Top of Records for this task

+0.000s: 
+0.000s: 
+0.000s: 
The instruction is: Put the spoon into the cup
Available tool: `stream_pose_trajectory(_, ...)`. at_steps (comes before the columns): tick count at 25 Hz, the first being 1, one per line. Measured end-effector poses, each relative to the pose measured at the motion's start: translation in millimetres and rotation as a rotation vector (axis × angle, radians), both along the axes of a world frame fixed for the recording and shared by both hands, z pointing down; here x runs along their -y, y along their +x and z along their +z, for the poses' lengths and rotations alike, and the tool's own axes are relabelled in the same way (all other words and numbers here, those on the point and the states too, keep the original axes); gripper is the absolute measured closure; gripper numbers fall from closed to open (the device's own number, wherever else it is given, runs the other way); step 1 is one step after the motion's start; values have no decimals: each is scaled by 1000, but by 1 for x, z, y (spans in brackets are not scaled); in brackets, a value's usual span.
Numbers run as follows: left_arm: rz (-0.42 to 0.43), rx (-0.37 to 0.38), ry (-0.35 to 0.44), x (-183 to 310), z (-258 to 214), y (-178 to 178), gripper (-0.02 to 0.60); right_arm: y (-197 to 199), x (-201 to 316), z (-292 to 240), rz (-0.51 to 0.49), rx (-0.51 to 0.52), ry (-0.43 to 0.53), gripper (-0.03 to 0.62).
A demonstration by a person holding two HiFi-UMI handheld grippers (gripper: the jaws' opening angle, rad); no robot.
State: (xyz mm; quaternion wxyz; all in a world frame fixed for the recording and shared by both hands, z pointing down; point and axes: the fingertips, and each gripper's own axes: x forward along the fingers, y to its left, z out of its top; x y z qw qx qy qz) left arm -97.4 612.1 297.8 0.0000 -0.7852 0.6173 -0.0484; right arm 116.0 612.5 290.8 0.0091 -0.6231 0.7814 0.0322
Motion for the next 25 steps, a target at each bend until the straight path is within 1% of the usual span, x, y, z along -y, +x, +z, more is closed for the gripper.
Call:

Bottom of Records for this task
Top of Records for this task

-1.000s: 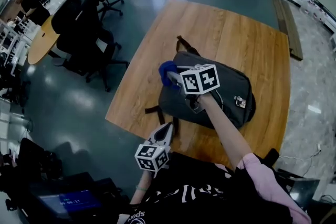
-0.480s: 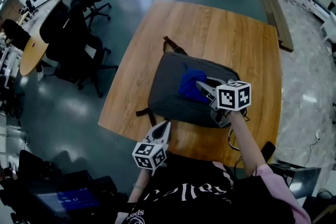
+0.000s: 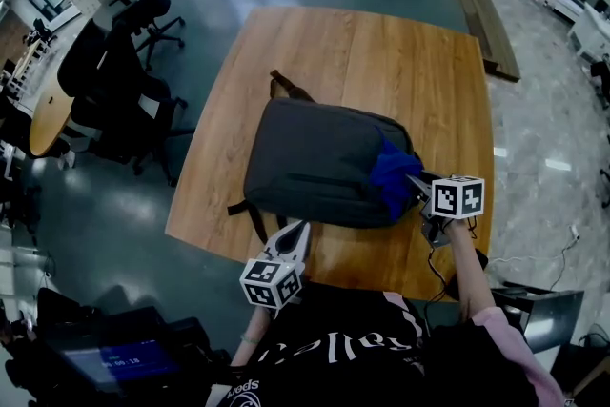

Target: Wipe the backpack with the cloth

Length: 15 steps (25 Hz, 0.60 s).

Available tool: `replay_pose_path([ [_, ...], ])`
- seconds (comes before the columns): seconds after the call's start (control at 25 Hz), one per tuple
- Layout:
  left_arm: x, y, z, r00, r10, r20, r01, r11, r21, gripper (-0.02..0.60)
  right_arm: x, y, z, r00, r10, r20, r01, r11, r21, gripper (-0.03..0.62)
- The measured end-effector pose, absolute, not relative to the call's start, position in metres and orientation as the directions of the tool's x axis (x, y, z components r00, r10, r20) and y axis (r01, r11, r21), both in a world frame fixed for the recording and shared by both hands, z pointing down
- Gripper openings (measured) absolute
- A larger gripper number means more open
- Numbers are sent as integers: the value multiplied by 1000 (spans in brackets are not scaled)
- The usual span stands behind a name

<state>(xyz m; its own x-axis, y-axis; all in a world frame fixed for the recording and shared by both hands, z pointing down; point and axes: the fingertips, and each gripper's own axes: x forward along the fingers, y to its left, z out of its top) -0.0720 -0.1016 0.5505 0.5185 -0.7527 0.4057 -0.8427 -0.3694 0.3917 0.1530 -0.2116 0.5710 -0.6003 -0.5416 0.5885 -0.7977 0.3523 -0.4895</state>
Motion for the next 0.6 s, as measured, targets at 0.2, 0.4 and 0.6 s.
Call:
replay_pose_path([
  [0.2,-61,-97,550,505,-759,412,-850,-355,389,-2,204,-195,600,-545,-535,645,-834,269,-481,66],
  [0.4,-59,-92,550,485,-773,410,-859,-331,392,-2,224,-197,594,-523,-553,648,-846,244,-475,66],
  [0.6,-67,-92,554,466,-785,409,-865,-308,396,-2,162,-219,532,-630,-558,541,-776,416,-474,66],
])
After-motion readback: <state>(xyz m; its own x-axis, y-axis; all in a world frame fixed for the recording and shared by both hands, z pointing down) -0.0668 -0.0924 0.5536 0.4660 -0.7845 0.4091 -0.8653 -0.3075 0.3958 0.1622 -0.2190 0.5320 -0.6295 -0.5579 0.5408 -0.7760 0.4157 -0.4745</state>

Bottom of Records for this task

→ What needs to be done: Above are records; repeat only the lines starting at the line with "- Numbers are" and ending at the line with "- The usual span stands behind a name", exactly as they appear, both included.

→ Problem solution:
- Numbers are sent as integers: the value multiplied by 1000 (spans in brackets are not scaled)
- The usual span stands behind a name

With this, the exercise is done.